The vice presidential debate in Utah was orderly, at least. One could hear the participants, which might be bad for Kamala Harris. Her repertoire consisted of canned attacks, stale half-truths, fibs bigger than Mount Elbert, sneers, snickers and the odd eye-roll. 

She opened with the oft-repeated fib that the Trump administration’s handling of the COVID-19 was a catastrophe. She didn’t mention that early testing failures were due to the bureaucracy of the Centers for Disease Control, its protocols and faulty tests — developed by the same “health experts” Harris and Biden extol. The president trusted them too — and they failed him.

Harris said Joe Biden would have worked for widespread testing, a vaccine and massive production of personal protective equipment; Vice President Pence replied that it sounded a bit like plagiarism, since that was exactly what the Trump Administration did. He mentioned the administration’s billion-dollar “Warp Speed” program to develop vaccines, but didn’t note that by July, the administration organized the National Institutes of Health and seven private partners to develop and field rapid testing, spending about $250 million. Nor the use of the Defense Production Act to ramp up production of PPEs, nor other efforts the administration had undertaken, like providing hospital facilities to a panicked New York City that demanded, but didn’t use them.



Asked if tax increases would decrease innovation, Sen. Harris declined to answer, but her response was illuminating. A Biden-Harris administration, she said, would repeal the Trump tax cuts that, in another oft-repeated lie, she claimed only “benefitted the top 1% and biggest corporations …” neglecting both the extra $2,000 it put on the average middle class family’s table and recent analyses showing the cuts’ progressivity.

Thus a Biden administration would snatch money back from taxpayers, that they may “invest” — or spend your money on — “clean energy,” free college, reductions in student loans, roads and bridges and other Democrat pet projects. Remember “shovel-ready jobs” that weren’t all that shovel-ready? Here’s the same old proposal, led by the guy who was in charge of the last boondoggle.



The vice president countered by noting that under Trump, the average American family saw its income grow by $4,000 over the past three years. He noted that if the Trump tax cuts were repealed, everyone’s taxes would rise. Sen. Harris objected, but could not explain why.

Challenged on the environment, Pence said that yes — “the climate is changing,” but then noted that the important question is, “what do we do about it,” proposing a cost-benefit approach. He pointed out that the Biden-Harris ticket had promised to implement the “Green New Deal” and to return the U.S. to the Paris Climate Accord, both of which would impose crushing penalties on our economy. He mentioned that the U.S. has reduced CO2 emissions more than other PCA countries, which is true — and that progress on environmental protections is made possible by a strong economy — also a fact: Poor countries do not have surplus funds to keep their lakes blue. He also noted that much of the U.S.’ progress was due to switching from coal to natural gas, largely obtained by fracking — which both Harris and Biden have repeatedly called to halt.

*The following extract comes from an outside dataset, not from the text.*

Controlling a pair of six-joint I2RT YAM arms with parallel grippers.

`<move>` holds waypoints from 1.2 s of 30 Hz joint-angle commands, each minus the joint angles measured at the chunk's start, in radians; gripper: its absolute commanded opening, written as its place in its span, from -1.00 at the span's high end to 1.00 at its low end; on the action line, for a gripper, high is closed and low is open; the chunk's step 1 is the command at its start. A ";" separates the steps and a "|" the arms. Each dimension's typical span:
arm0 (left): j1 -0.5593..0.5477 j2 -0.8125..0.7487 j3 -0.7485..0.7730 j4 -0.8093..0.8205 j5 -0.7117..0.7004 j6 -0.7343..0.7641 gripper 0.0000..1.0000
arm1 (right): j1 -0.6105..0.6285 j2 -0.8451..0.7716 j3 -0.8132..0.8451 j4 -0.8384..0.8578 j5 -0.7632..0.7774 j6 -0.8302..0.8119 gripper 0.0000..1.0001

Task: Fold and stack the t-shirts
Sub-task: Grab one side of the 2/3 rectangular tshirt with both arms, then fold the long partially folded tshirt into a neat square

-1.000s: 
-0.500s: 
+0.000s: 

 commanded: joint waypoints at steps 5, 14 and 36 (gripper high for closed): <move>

Harris’ response was brief, untrue and twice repeated: “Joe Biden will not ban fracking.” She evidently forgot that before other audiences both she and he had definitively promised to do so.

Sen. Harris’ most elaborate fib came late. In response to a direct question from Vice President Pence — the moderator apparently didn’t dare bring it up — about the Biden-Harris term’s intention to “pack” the U.S. Supreme Court. Harris deflected with a story about Abraham Lincoln refusing to nominate a justice 27 days before the election of 1864. It was a complete fabrication. Lincoln didn’t nominate because the Senate was not in session at the time, not out of a sense of propriety. At least her response was more anodyne than those of Biden who, when pressed on the topic of court-packing Friday and Saturday last, told the reporter that it was none of the public’s business.

Excuse me, what?

Lies. Mischaracterizations. Inability to add. Wild and frightfully expensive pipe dreams. An attitude of impunity and disrespect for the electorate. This is what we hear from Sen. Harris and her running mate; these are the real planks of their platform. The American public must now decide if they are an acceptable basis for good governance.

Or not.

Morgan Liddick’s column “On Your Right” publishes Tuesdays in the Summit Daily News. Liddick spent 27 years working for the U.S. Foreign Service, primarily living abroad. He also spent 12 years teaching U.S. history and Western civilization at community colleges in Colorado and Texas. He lived in Summit County as recently as 2015. Contact him at mcliddick@hotmail.com.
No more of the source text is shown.